Appealing from ground zero in district court may cost more, but it has had a few benefits for Booking.com. Ted Davis, a partner with Kilpatrick Townsend in Atlanta, said the company likely chose the district court route because of the ability to bring new evidence – namely, the survey evidence – and because the Fourth Circuit didn’t have case law working against the company. By contrast, the Federal Circuit has previously decided a top-level domain doesn’t make an otherwise generic term protectable.
“If you go the Federal Circuit appeal route, you are stuck with the existing record, and so I suspect Booking.com chose to go to the district court for two reasons,” he said.
“One, Federal Circuit authority looked very adverse, while if they went to the Eastern District of Virginia, there wasn’t any Fourth Circuit authority at that point. The other reason is taking a district court appeal allowed them to get in new evidence.”
Marston said the case highlights an inherent tension between the views of lawyers and brand owners on the ideal approach to choosing a name. Attorneys will tend to advise clients to choose a brand name that’s distinctive enough to protect, but brand owners want a name that’s simple and descriptive enough for consumers to understand what the business does.
“I’m not surprised that brand owners took that path just because of their inclination to adopt these more descriptive, catchy marks, but it is an interesting tension between trademark attorneys and brand owners,” she said.

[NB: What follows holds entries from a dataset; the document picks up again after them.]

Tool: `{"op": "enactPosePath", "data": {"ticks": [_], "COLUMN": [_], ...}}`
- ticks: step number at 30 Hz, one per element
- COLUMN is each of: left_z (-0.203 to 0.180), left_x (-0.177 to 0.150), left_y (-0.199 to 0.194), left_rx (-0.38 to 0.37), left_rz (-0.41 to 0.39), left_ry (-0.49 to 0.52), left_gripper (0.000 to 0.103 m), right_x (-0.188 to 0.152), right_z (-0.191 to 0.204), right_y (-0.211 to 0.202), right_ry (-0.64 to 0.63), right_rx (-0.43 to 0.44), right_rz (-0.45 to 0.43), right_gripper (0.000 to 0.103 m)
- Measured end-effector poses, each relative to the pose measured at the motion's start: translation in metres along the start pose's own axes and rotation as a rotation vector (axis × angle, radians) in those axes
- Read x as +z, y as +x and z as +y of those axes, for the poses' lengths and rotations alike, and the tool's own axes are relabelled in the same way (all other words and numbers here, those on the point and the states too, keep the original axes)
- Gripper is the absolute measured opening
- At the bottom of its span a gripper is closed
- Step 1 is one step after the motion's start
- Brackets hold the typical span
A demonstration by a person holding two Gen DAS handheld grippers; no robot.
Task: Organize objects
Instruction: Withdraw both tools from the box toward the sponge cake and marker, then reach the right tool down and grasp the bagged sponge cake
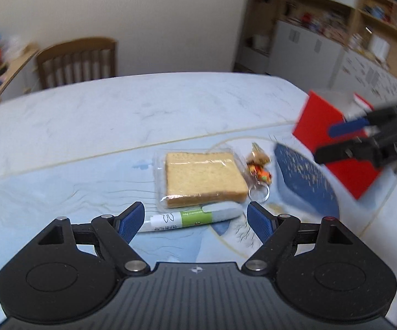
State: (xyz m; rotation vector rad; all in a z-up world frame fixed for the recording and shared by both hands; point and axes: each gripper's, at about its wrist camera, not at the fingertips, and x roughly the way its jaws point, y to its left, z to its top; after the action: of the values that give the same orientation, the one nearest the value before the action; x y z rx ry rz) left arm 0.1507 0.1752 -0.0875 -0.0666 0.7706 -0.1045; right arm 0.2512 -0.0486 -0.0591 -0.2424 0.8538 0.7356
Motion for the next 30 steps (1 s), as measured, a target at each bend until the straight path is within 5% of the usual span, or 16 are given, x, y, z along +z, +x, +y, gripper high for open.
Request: {"op": "enactPosePath", "data": {"ticks": [4, 14, 30], "left_z": [-0.003, -0.009, 0.021], "left_x": [-0.001, -0.01, -0.004], "left_y": [0.013, 0.038, 0.068], "left_rx": [-0.049, -0.024, -0.099], "left_rz": [0.054, 0.06, 0.112], "left_ry": [0.113, 0.305, 0.226], "left_gripper": [0.081, 0.081, 0.081], "right_x": [0.004, 0.011, 0.043], "right_z": [0.002, 0.002, 0.047], "right_y": [0.015, 0.044, 0.087], "right_ry": [-0.013, -0.007, -0.257], "right_rx": [-0.005, -0.023, 0.1], "right_rz": [0.03, 0.079, 0.121], "right_gripper": [0.083, 0.082, 0.095]}}
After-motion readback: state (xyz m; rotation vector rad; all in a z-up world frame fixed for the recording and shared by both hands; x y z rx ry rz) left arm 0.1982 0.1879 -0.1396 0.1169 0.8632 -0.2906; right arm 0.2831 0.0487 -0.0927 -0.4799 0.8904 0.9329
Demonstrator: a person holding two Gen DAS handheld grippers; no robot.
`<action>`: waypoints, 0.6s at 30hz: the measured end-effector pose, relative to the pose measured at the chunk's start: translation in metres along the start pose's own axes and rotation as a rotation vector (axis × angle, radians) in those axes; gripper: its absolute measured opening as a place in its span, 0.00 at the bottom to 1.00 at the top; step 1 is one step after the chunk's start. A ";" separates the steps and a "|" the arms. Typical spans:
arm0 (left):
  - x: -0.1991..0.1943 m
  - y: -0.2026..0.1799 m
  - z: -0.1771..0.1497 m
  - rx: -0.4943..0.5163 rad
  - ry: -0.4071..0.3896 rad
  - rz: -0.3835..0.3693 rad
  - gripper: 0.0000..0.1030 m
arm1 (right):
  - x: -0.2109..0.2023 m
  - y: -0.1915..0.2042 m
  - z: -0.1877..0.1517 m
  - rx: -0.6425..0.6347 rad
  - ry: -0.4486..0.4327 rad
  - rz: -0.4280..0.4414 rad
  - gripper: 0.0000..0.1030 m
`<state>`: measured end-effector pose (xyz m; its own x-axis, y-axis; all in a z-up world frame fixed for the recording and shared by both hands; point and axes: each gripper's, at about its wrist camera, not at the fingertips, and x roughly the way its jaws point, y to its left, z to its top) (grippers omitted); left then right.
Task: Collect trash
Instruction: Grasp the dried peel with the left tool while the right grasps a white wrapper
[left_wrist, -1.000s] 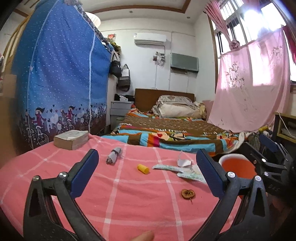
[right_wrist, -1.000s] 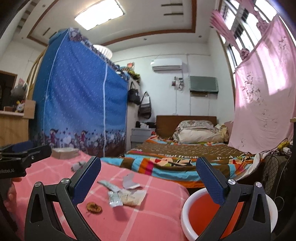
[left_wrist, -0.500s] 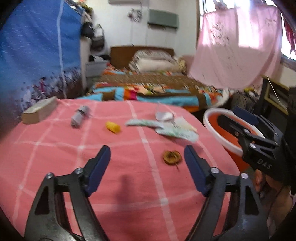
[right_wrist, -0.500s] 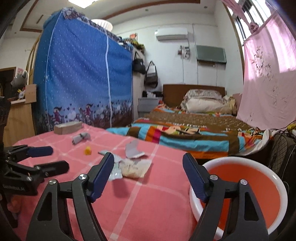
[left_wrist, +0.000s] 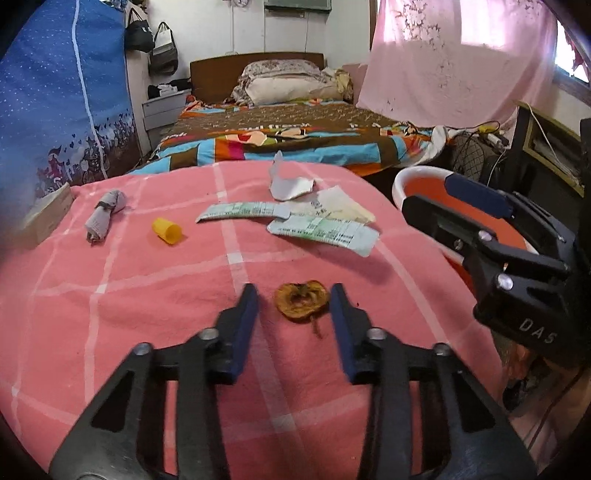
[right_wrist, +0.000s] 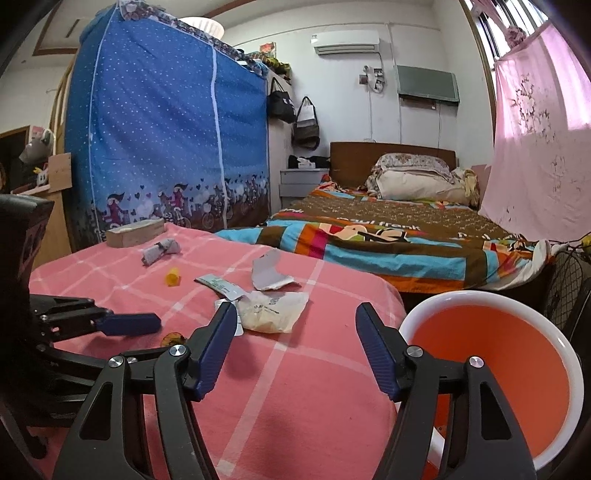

But Marston said outside the possibility of the Supreme Court addressing the survey evidence of Booking.com’s success in branding, she believes the decision will have limited practical impact. Because the PTO has thus far treated the “.com” domain as an element that doesn’t change a mark’s descriptiveness, lawyers will still advise clients to choose a name in front of it that is distinctive enough to be protectable.
Davis said the Supreme Court won’t likely make a bright-line rule about trademark protection for generic words with “.com” domains. Instead, he said, the court is more likely to either defer to the trial court’s factual findings or send the case back for a new finding if the Supreme Court makes a new standard. He noted the trial court and Fourth Circuit did not say any mark that includes a generic term with a domain tacked on are protectable, but that Booking.com has used its name in a way that creates a protectable descriptive term.
“The alternative to the bright-line rule saying that this category of claimed marks is never protectable is to say, if a claimant can prove as a factual matter that its claimed mark is protectable, then that particular mark is in fact protectable.”